As described above, various route elements can be used or disabled depending on the situation of the passerby. The extent to which such various route elements are available or unavailable is referred to herein as the passer's traffic tolerance. Fig. 3 (b) shows a more quantitative setting of the passer-by traffic limit for each case. In the navigation system for passers-by shown in Document 1, it is impossible to perform appropriate navigation according to each case.
[0012]
[Problems to be solved by the invention]
Thus, conventionally, navigation systems for passers-by including passers-by, such as wheelchair users, cannot be made so that road information tailored to the conditions of the passers can be made individually and shared by many passers-by. However, because there are few users, it is difficult to accumulate and enhance shared data, which makes it difficult to use again. In order to solve such problems, it is an object of the present invention to provide a navigation method, apparatus, and program for a passer-by that can perform navigation corresponding to each individual traffic allowance appropriately. And
[0013]
[Means for Solving the Problems]
As shown in FIG. 1, the above-described problem is a navigation method for providing a recommended route from a departure point to a destination for a passerby having map data related to a route element traveled by the passerby. A step of obtaining a traffic allowance representing the degree to which the route element can be used or not according to the attribute of the route (step S13), and a step of calculating the cost of each route element based on the passer traffic allowance (step S15). And a step of creating a recommended route that minimizes the accumulated cost by accumulating the route element cost (step S19).
[0014]
That is, as shown in the configuration example of the passer-by navigation device in FIG. 2, the route search unit 3 of the passer-by navigation device acquires the departure point and destination coordinates input from the user through the input unit 1, and the GPS unit The current location coordinates are acquired from 2, and the traffic allowable value KK of the passerby is acquired from the input unit 1. On the other hand, there are road information 41 and intersection information 42 as route elements pe stored in the digital map data 4, and these correspond to passers-by indicating the degree to which each route element pe can correspond to attributes of passers-by. The route element cost determination rule base 31 of the route search unit 3 compares these passer-corresponding values 411 and 421 with the passer traffic allowance value KK given for each route element pe. By doing so, the cost c (pe) of the route element is determined. The route search unit 3 determines the recommended route p by executing steps S17 and S18 in FIG. 1 based on the route element cost c (pe) of each route element pe. The display control unit 6 displays the recommended route p on the display unit 7 superimposed on the map background data and the character data.
[0015]
DETAILED DESCRIPTION OF THE INVENTION
An embodiment of the navigation device for passers-by of the present invention will be described with reference to FIGS.
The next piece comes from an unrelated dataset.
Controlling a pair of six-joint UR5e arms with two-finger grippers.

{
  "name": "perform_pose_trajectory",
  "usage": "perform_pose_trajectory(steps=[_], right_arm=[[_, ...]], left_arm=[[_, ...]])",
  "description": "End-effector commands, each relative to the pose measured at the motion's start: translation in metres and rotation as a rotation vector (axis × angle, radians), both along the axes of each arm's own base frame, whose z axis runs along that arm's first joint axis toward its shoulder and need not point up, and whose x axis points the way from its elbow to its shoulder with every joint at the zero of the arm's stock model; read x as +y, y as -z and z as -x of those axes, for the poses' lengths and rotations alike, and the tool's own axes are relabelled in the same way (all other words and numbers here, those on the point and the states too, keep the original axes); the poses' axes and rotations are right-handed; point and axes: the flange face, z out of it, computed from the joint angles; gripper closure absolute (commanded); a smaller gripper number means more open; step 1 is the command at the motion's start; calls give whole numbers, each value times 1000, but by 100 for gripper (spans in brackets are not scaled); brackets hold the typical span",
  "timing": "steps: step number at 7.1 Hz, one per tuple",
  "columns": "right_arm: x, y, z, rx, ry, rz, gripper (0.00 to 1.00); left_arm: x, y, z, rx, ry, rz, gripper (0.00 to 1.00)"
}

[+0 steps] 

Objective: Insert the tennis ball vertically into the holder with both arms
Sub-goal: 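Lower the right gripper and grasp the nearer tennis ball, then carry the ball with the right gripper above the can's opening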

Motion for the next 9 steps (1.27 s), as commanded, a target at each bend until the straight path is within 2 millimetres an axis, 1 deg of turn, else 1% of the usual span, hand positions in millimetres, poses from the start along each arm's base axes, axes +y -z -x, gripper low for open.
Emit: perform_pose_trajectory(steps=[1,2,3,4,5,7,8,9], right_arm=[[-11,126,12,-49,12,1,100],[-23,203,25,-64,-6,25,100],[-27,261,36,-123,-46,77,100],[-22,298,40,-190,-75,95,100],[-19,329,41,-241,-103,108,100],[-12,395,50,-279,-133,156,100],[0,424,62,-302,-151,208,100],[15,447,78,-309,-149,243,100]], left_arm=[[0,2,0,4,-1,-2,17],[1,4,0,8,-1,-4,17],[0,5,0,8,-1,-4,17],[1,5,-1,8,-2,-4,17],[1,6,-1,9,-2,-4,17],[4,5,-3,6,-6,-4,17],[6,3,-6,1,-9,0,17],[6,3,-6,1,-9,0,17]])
The computer processing in the present invention is executed on the main storage device of the computer by a computer program. The computer program is provided in an auxiliary storage device connected to the computer, a floppy disk, a CD- Provided by being stored in a recording medium such as a portable storage device such as a ROM or a main storage device or an auxiliary storage device of another computer connected to a network. It is loaded and executed on a storage device.
[0016]
FIG. 2 shows an example of the structure of the navigation device for passers-by of the present invention. In this embodiment, this device is created as a portable terminal carried by a passerby. FIG. 1 shows an example of the operation of this apparatus. The operation of this apparatus will be described with reference to both figures.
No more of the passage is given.